Aan de Voorzitter van de Tweede Kamer der Staten-Generaal

Den Haag, 21 september 2015

Per brief van 7 september 2015 heb ik vragen van het lid Tanamal (PvdA) beantwoord over «de overgangssituatie in de hybride Werkhervatting Gedeeltelijk Arbeidsgeschikten (WGA)» (Aanhangsel Handelingen II 2014/15, nr. 3317). Met deze brief wil ik u nader informeren over maatregelen om ongewenste effecten in de genoemde overgangssituatie tegen te gaan.

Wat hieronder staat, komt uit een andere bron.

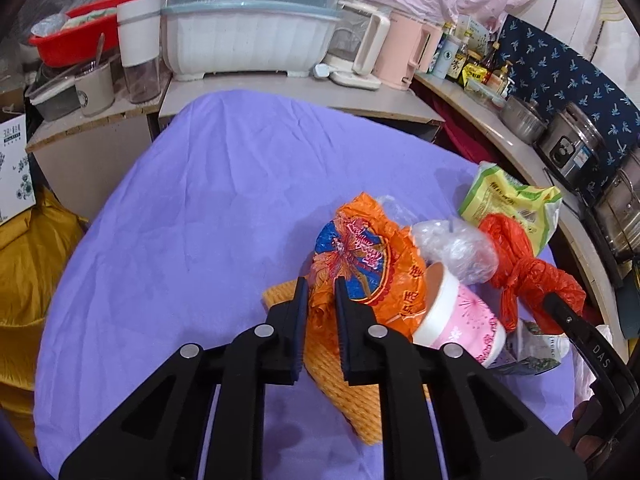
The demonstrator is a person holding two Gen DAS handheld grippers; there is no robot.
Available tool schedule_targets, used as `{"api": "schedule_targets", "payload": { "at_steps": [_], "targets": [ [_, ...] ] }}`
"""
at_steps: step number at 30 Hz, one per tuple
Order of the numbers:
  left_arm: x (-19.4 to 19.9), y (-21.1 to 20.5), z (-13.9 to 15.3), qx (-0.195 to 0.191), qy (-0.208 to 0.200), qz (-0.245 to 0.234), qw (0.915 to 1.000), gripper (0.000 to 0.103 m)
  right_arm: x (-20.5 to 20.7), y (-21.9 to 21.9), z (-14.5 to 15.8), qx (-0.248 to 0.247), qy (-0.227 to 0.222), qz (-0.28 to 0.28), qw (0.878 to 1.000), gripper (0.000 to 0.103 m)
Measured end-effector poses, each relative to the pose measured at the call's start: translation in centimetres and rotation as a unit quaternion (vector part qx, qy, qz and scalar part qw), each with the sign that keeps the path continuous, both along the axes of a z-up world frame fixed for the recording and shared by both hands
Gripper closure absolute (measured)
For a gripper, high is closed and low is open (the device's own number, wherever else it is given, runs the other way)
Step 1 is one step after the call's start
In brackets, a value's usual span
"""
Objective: Collect trash
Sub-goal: 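Grasp the red bag with the right gripper while the left grasps the orange snack bag, then carry the red bag and orange snack bag over the bin with both grippers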
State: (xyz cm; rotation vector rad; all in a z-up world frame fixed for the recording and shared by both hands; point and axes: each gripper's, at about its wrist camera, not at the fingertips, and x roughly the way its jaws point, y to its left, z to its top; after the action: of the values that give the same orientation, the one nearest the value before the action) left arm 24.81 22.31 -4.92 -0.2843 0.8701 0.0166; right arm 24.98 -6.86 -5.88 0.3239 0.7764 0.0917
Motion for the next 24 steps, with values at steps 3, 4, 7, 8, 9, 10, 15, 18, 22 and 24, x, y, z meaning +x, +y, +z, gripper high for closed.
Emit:
{"api": "schedule_targets", "payload": {
  "at_steps": [3,4,7,8,9,10,15,18,22,24],
  "targets": [
    [-0.5,-0.4,1.2,-0.007,-0.009,-0.005,0.9999,0.09,-1.1,-0.6,1.3,0.002,-0.013,-0.005,1.0,0.08],
    [-0.7,-0.7,1.7,-0.005,-0.014,-0.006,0.9999,0.09,-1.6,-1.0,1.8,0.003,-0.019,-0.008,1.0,0.08],
    [-1.5,-1.4,3.1,-0.002,-0.03,-0.013,0.9995,0.09,-2.9,-1.9,3.2,0.008,-0.034,-0.017,0.999,0.081],
    [-1.8,-1.7,3.6,-0.002,-0.035,-0.015,0.9993,0.09,-3.3,-2.3,3.7,0.009,-0.038,-0.02,0.999,0.081],
    [-2.1,-2.0,4.2,-0.002,-0.041,-0.017,0.999,0.09,-3.7,-2.7,4.2,0.009,-0.043,-0.023,0.999,0.081],
    [-2.4,-2.3,4.7,-0.002,-0.046,-0.019,0.9987,0.09,-4.2,-3.1,4.7,0.01,-0.049,-0.026,0.998,0.082],
    [-4.1,-4.0,7.6,0.001,-0.078,-0.027,0.9966,0.091,-7.1,-5.2,7.1,0.012,-0.075,-0.045,0.996,0.082],
    [-5.2,-5.0,9.2,-0.003,-0.094,-0.034,0.995,0.091,-8.8,-6.6,8.0,0.014,-0.085,-0.055,0.995,0.082],
    [-6.5,-7.2,10.8,-0.004,-0.109,-0.053,0.9926,0.091,-11.0,-8.5,8.7,0.013,-0.094,-0.072,0.993,0.082],
    [-7.2,-8.8,11.3,-0.004,-0.114,-0.07,0.991,0.091,-12.2,-9.7,8.8,0.016,-0.097,-0.082,0.992,0.082]
  ]
}}
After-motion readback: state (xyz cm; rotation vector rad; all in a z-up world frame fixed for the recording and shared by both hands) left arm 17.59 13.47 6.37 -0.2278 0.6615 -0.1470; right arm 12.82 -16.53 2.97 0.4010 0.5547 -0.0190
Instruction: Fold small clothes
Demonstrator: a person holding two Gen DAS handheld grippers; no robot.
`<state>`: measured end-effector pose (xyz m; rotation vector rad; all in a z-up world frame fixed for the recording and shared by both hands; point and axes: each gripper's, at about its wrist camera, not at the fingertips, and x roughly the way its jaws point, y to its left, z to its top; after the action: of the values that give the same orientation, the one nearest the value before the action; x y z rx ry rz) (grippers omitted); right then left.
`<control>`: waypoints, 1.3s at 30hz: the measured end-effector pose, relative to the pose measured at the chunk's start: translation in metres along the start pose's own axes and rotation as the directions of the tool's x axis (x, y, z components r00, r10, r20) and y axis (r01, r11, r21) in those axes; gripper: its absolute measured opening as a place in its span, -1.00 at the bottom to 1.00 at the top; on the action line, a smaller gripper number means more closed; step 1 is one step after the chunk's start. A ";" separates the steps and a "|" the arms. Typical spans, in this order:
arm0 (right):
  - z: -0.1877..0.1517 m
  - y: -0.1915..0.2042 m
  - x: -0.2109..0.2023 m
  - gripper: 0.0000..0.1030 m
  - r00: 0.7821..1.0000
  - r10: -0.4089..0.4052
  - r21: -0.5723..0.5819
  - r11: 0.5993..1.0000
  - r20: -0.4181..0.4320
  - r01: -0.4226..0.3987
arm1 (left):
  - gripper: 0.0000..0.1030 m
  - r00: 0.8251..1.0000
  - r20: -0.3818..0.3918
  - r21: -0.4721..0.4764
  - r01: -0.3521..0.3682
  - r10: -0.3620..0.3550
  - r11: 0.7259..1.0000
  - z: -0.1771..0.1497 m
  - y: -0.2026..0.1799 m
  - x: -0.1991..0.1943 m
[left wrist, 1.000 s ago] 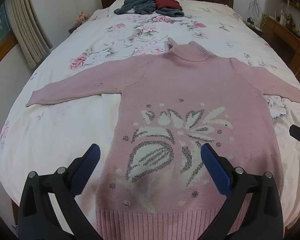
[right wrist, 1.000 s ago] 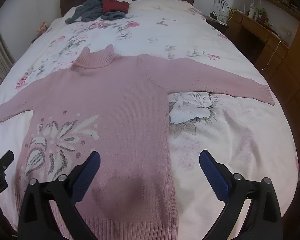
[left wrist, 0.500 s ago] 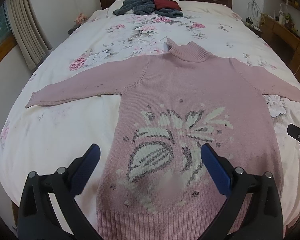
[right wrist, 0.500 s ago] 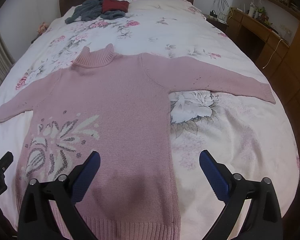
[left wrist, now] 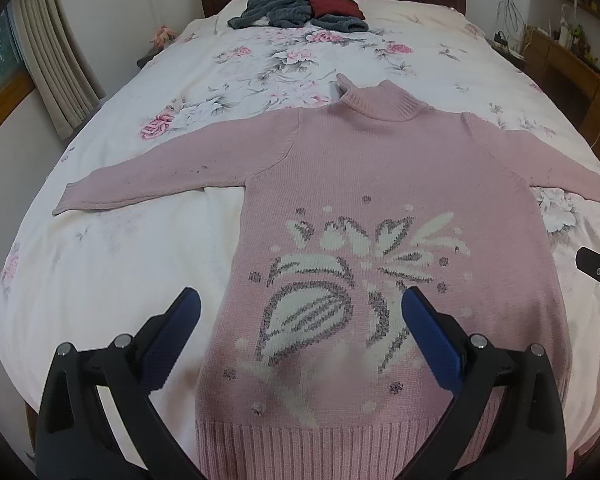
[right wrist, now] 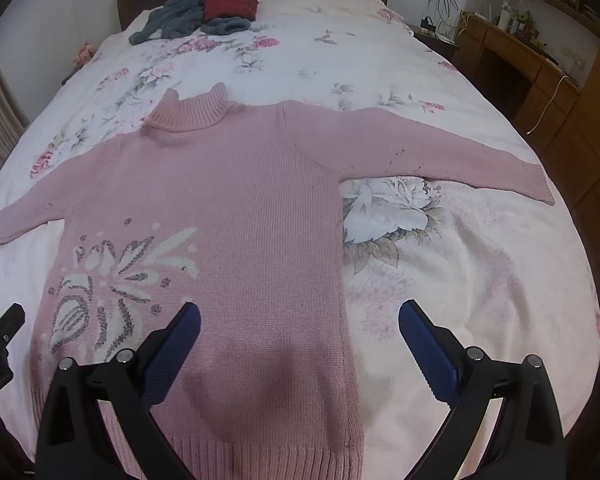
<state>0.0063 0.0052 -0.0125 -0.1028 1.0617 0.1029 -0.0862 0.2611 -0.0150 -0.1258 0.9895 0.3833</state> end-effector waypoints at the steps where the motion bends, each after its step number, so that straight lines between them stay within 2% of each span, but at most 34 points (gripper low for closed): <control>1: 0.000 0.000 0.000 0.93 1.000 0.000 0.000 1.000 -0.001 0.000 | 0.94 1.000 0.000 0.000 -0.001 0.001 1.000 0.000 0.000 0.000; 39: 0.002 -0.002 0.002 0.93 1.000 -0.001 0.001 1.000 0.006 0.001 | 0.94 1.000 0.005 0.014 -0.017 0.016 1.000 -0.002 0.000 0.001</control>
<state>0.0093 0.0040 -0.0137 -0.1014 1.0557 0.1018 -0.0873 0.2613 -0.0169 -0.1038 0.9891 0.3914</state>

Ongewenste strategisch overstappen

Zoals ik bij de beantwoording van de schriftelijke vragen van het lid Tanamal heb aangegeven, beschouw ook ik het als een ongewenst effect als werkgevers een financieel strategische keuze maken door in 2016 voor één jaar over te stappen naar UWV. Werkgevers die nu eigenrisicodrager zijn en privaat voor hun WGA-risico verzekerd zijn, kunnen door hun garantieverklaring voor het eigenrisicodragerschap te laten eindigen, per 1 januari 2016 terugkeren naar de publieke verzekering bij UWV. In 2016 betalen zij bij UWV over het algemeen een lage minimumpremie die hen forse voordelen oplevert ten opzichte van de premie die zij betalen bij een private verzekeraar. Vanaf 1 januari 2017 zouden zij door de aangekondigde maatregelen zonder publieke staartlasten weer kunnen overstappen naar een private verzekeraar.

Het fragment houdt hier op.